SAVAGE – 7 / Live N Lethal (Minus2Zebra) SAVAGE – 7 / Live N Lethal (Minus2Zebra)

A band like Mansfield’s Savage really needs no introduction. Forged in the excitement of the NWOBHM, their first two albums, 1983’s ‘Loose ‘N Lethal’ and ‘Hyperactive’ which followed a couple of years later, should be mainstays of any self-respecting metal collection. And although Savage never really received the kudos they deserved back in the day they were a hugely influential band. Face it, everyone can hum ‘We Got the Edge’, the single off ‘Hyperactive’, and Metallica’s first ever gig included a rendition of ‘Let It Loose’, the de facto title track of that 1983 debut, learned from a demo tape Lars Ulrich had procured; you can’t get much more influential than that. Three further albums followed for Jess Cox’s Neat Metal label – ‘Holy Wars’ (1995), ‘Babylon’ (1997) and ‘Extreme Machine’ (2000) – but there then came a lengthy lay-off until 2012 saw original members Chris Bradley (vocals/bass) and Andy Dawson (guitars) joined by drummer Mark Nelson and guitarist Kristian Bradley – Chris’s son – for the storming sixth Savage studio outing ‘Sons Of Malice’.

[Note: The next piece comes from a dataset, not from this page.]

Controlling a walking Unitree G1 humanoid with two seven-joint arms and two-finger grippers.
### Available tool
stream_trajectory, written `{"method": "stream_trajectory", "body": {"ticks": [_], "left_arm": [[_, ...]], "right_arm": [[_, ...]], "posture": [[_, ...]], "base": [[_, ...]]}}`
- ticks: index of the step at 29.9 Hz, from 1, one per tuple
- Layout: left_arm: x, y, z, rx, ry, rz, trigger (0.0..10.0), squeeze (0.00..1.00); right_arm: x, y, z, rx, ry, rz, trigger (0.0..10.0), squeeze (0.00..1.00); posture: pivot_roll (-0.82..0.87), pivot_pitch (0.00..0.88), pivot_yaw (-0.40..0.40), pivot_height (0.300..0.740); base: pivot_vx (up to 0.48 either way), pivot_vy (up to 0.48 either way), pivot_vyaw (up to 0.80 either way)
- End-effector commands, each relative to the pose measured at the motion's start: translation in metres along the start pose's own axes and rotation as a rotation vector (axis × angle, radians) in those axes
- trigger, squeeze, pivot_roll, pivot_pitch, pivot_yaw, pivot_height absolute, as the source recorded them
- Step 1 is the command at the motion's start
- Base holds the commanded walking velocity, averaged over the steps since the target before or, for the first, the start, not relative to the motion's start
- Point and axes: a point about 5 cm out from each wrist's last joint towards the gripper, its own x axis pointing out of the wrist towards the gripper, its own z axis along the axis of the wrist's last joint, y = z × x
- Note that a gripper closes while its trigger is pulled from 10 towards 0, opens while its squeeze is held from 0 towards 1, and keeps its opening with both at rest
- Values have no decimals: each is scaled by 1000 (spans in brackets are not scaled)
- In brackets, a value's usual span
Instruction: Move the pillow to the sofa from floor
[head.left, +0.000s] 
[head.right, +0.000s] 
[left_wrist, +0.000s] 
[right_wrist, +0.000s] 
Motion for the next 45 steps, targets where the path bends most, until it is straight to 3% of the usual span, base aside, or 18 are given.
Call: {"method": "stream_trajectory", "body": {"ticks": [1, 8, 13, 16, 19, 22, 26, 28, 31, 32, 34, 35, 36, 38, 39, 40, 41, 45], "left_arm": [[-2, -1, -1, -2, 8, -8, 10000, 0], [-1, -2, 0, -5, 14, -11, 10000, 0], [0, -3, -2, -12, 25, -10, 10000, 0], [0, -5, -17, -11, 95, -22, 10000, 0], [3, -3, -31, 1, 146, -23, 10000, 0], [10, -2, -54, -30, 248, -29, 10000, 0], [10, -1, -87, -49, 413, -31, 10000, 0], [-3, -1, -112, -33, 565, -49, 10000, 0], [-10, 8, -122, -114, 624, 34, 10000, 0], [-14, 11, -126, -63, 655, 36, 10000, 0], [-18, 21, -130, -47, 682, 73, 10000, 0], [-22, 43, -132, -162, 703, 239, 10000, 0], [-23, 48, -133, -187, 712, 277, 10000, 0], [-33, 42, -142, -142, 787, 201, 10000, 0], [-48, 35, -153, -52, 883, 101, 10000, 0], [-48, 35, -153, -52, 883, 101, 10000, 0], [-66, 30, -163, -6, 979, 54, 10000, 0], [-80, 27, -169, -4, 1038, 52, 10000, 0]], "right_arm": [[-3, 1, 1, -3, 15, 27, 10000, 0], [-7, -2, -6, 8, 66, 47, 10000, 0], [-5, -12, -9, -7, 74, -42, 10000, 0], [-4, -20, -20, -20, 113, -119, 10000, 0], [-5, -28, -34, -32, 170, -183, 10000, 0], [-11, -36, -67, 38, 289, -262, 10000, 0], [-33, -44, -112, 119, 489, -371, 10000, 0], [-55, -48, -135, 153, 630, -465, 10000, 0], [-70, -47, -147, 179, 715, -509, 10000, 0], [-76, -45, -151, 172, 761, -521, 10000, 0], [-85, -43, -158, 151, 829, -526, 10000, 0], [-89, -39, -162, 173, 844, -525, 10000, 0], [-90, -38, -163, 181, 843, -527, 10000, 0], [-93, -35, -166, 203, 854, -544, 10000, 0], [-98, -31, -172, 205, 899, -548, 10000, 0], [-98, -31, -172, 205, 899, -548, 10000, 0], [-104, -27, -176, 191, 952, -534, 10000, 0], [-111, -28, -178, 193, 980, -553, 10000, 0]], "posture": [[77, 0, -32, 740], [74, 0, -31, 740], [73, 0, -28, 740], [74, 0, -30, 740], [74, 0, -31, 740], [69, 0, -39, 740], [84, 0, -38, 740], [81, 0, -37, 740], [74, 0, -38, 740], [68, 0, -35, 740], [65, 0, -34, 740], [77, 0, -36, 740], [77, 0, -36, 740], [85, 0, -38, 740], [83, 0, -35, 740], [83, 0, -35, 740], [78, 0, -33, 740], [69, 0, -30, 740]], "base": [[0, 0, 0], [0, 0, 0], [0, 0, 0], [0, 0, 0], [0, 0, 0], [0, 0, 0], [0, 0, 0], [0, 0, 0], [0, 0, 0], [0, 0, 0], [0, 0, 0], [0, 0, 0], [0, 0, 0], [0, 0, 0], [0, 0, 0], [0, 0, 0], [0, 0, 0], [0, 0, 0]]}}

All of which brings us to this rather self-explanatory double CD. The first disc ‘7’ is an attractive proposition from the off. Opener ‘I Am The Law’ is as hot ‘n’ heavy as they come, driven along by Nelson’s powerhouse drumming and wildly evocative of the band’s early material with just a hint of Twenty-First century sheen; the whole album in fact ably demonstrates – or reminds those that might have forgotten – that Savage crafted their own individual sound from the very start, and have never lost that distinctiveness that tended to set them apart from many of their contemporaries. While follow-up cut ‘Lock ‘N’ Load’ maintains the momentum ‘Empire Of Hate’ powers things down for a heavy blues groove, another staple from the Savage songbook, and if I’m going to pick a favourite it’s going to be – at the time of writing, at least – ‘Super Spy’, short, sweet and featuring a solo to die for. But we’re only a third of the way through so far and there’s still treasures aplenty to discover. Whatever you want, be it power (‘Paybacks A Bitch’), passion (‘Crazy Horse’) or proficiency (‘The Road To Avalon (Sins Of The Fathers)’), Nelson, Dawson and the Bradleys deliver it in shedloads. I could go on all day – and probably will – so save yourselves the bother and go get a copy. On the strength of ‘7’ alone you won’t be disappointed. Trust me on this.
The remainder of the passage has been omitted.